Niestety filmy te są jedną z większych wad produkcji. Wszystkie przerywniki wyświetlane są w 30 klatkach na sekundę, gdzie walka odbywa się w 60 klatkach. Jest to niezwykle irytujące, tym bardziej, że cutscenki wyświetlają się jakby w spowolnieniu. Najbardziej rzuca się to w oczy podczas specjalnych ataków na arenie.
Modderzy już dawno znaleźli sposób na obejście problemu. Napisali specjalny program, który działa jak trainer i umożliwia oglądanie filmików w 60 klatkach.
Niestety z jakiś powodów nie podoba się to wydawcy WB, który banuje graczy, którzy używają tego narzędzia. Tym bardziej, że podczas pisania tej recenzji nie pojawił się patch poprawiający problem. Naprawdę jest to bardzo dziwne.
Wejście Smoka
W Mortal Kombat 11 gra się niesamowicie dobrze! Jest to wciągająca gra od pierwszych minut. Po krótkim samouczku, który swoją drogą jest dość rozbudowany. Umożliwia rozegranie kilku wariantów o złożonym poziomie trudności.
Możliwe jest granie w trybach: fabularnym, krypty, dwóch rodzajów wież, treningu z komputerem czy potyczkami online.
Możliwości zabawy jest bardzo dużo i to się ceni. Gracze mogą wybierać swoje ulubione tryby i walczyć z całą plejadą wojowników. Starcia są niezwykle widowiskowe i dość wymagające na wyższych poziomach trudności.
Przyczajony tygrys, ukryty smok
Niestety nie najlepiej wygląda system progresji. W Mortal Kombat 11 gracze mogą zdobyć nowe przedmioty kosmetyczne. Są to skórki czy elementy garderoby dla danego wojownika. Zdobycie upragnionych przedmiotów jest niezwykle trudne. Są to elementy zdobywane losowo i należy grać niezwykle długo, aby je zdobyć.
Gra częściowo jest sieciowa i nie można w „łatwy” sposób odblokować wszystkiego. Łączymy się ze swoim kontem, które znajduje się na serwerach WB. Należy grać bardzo długo w wielu trybach, aby uzyskać upragnione przedmioty. Istnieje także droga pójścia na łatwiznę i wykupienia mikropłatności.
Polecane zestawy komputerowe! >>>
Krwawy sport
Grałem w pecetową wersję gry, posługując się padem.
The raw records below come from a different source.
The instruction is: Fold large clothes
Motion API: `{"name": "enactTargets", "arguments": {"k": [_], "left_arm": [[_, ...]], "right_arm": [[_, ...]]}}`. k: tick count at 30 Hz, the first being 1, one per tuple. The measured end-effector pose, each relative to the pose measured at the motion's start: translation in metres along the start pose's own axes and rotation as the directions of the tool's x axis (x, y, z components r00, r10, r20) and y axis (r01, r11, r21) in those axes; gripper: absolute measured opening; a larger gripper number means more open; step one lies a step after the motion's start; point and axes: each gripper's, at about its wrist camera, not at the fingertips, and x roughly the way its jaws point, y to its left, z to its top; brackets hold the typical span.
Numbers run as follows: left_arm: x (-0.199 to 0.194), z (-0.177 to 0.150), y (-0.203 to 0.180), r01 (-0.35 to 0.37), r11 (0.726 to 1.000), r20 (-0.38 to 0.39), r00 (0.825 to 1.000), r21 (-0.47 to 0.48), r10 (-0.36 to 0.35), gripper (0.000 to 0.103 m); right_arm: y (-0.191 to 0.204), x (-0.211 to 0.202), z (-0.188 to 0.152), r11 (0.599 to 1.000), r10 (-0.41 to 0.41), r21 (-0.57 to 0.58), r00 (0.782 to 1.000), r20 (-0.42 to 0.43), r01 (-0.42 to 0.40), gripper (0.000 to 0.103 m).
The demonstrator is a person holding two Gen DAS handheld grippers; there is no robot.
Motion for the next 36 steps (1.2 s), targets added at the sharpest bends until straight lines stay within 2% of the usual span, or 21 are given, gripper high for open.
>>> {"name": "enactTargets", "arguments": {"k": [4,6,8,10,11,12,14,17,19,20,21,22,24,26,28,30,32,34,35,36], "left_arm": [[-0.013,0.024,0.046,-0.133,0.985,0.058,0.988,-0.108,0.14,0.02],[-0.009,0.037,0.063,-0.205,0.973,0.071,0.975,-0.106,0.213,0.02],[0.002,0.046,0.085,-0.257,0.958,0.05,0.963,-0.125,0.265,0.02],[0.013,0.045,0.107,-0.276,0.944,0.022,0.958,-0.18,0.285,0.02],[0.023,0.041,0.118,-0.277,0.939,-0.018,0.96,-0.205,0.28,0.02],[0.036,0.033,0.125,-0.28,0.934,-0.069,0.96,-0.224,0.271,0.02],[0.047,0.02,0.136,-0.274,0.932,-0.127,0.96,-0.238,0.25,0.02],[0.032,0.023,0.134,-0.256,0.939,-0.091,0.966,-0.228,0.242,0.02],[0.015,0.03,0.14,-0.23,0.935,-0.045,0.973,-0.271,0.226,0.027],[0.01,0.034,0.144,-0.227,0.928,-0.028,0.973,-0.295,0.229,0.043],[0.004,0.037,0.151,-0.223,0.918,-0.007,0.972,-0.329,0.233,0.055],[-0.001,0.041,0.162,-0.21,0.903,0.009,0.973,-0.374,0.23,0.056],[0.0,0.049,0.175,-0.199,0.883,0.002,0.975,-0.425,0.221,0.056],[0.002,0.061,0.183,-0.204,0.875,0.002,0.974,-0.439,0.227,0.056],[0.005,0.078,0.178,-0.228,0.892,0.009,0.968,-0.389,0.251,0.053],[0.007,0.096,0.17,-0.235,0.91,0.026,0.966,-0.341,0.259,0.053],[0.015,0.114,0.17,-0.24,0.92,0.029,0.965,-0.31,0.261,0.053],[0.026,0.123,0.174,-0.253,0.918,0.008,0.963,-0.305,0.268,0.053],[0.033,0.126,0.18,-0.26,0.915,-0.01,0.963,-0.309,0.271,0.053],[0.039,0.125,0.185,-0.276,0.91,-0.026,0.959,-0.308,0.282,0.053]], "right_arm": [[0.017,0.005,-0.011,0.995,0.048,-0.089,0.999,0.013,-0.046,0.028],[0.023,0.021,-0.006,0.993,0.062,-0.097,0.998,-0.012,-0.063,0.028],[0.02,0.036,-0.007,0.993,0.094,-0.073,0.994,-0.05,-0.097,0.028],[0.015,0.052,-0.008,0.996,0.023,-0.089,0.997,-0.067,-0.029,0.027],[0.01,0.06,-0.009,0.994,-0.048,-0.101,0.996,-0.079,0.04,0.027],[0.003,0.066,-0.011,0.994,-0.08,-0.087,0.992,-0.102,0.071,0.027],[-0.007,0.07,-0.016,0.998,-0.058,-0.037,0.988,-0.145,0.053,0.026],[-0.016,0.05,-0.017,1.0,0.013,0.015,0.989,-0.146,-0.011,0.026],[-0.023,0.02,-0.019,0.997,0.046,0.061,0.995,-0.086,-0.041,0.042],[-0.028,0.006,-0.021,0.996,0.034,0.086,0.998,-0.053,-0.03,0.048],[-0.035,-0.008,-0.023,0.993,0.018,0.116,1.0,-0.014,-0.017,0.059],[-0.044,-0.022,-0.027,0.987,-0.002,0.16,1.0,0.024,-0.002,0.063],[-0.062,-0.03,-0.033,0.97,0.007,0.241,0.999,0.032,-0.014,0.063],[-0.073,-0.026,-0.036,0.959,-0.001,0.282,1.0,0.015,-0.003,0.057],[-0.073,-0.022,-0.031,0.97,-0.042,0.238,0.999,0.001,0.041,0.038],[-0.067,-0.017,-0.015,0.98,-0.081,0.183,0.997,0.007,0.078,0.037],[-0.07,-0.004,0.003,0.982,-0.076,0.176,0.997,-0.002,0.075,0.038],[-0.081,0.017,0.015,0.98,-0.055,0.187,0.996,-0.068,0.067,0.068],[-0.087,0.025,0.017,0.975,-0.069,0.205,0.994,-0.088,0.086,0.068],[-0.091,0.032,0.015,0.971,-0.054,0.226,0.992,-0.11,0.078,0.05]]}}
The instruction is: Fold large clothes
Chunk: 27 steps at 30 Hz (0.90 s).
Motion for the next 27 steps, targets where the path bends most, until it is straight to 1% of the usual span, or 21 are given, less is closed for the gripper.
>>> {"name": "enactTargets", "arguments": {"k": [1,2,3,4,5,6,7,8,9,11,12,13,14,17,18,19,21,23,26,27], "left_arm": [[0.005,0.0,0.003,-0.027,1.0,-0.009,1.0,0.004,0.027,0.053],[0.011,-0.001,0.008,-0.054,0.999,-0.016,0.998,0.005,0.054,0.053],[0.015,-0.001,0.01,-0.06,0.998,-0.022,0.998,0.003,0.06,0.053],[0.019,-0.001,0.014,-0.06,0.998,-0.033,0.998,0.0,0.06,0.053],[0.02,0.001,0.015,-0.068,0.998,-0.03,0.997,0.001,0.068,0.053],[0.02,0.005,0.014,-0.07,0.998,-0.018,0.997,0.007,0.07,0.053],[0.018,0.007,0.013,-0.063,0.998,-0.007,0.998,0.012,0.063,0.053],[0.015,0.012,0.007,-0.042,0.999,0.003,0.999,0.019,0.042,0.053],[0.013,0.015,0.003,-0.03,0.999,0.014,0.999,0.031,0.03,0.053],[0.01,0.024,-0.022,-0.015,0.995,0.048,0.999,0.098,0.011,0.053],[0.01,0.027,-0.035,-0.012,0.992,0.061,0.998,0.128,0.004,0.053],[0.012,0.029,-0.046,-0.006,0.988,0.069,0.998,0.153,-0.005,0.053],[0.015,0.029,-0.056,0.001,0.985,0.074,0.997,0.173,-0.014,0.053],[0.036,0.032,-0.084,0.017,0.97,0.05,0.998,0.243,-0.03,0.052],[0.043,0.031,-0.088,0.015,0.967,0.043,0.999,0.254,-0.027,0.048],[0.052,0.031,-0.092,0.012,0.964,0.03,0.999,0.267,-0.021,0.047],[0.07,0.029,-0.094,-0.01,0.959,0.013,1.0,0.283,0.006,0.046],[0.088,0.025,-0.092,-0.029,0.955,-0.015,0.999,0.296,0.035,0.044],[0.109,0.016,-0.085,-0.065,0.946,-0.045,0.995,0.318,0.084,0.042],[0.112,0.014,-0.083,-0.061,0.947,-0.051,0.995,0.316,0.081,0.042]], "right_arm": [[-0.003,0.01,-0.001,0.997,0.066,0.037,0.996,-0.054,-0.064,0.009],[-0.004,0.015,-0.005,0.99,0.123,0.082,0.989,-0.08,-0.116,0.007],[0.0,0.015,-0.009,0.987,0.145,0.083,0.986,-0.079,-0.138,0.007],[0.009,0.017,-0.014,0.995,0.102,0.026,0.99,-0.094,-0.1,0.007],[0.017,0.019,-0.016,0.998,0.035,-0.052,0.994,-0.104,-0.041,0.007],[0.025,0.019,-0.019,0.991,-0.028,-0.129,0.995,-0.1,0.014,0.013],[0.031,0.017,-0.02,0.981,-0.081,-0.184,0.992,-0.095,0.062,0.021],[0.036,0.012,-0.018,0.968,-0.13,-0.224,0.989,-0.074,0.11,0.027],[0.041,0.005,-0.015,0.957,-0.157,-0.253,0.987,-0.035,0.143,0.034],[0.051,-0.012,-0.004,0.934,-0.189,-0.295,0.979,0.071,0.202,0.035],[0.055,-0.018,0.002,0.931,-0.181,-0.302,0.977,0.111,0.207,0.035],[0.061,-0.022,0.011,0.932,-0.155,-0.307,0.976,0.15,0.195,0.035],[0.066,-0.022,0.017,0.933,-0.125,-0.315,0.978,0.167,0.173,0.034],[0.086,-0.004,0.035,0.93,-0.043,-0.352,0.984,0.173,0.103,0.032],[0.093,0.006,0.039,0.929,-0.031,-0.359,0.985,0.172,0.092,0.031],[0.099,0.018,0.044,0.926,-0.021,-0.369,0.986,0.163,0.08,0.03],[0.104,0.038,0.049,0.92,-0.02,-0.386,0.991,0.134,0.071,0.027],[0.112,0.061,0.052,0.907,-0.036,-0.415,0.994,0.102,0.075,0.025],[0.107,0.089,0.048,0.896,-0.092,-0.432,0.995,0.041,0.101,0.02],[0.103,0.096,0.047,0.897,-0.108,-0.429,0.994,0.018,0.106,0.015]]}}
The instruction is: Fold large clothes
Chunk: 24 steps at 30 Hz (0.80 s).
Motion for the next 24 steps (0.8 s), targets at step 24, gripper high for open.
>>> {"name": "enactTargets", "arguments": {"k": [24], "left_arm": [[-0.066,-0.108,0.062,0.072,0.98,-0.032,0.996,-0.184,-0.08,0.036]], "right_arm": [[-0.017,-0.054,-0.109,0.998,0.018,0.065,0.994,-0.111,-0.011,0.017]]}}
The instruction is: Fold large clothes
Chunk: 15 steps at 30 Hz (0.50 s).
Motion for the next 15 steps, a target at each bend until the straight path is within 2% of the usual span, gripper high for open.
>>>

W Mortal Kombat 11 zdecydowanie lepiej gra się przy pomocy tego kontrolera. W moim przypadku lepiej czułem postać i sprawniej mi się walczyło. Jest to jednak sprawa opcjonalna. Równie dobrze można grać tylko przy wykorzystaniu myszki i klawiatury.
Niektóre akcesoria od Razera posiadają ciekawe funkcje. W moim przypadku klawiatura zmieniała podświetlenie w zależności od wybranego wojownika. Dodatkowo wyróżniały się graficznie niektóre klawisze odpowiedzialne za ciosy. Takie interaktywne wykorzystanie klawiatury w grach nie jest czymś nowym. Jednak zawsze mi się takie rozwiązanie podoba i dobrze, że twórcy implementują to w nowych wersjach sterownika.
Podsumowanie
Fani serii Mortal Kombat mogą odetchnąć spokojnie. Jedenasta część jest niesamowicie krwawa i bogata w mnogość możliwości. Twórcy stworzyli intrygującą kampanię fabularną oraz oddali graczom dobrze znane tryby. Zawartości już na starcie jest bardzo dużo! Nowe postacie i areny będą zapewne pojawiać się w kolejnych dodatkach DLC.
Już teraz wybrać możemy jednego z 24 dostępnych wojaków. Pojawili się nowi bohaterowie, którzy moim zdaniem, wyglądem za bardzo nie pasują do serii Mortal Kombat, jednak gra się nimi świetnie!
Gra praktycznie nie posiada poważniejszych błędów, oprócz często zmieniającego się klatkarzu oraz powolnego systemu progresji.
Zdecydowanie warto sięgnąć pod Mortal Kombat 11, na pewno się nie rozczarujesz!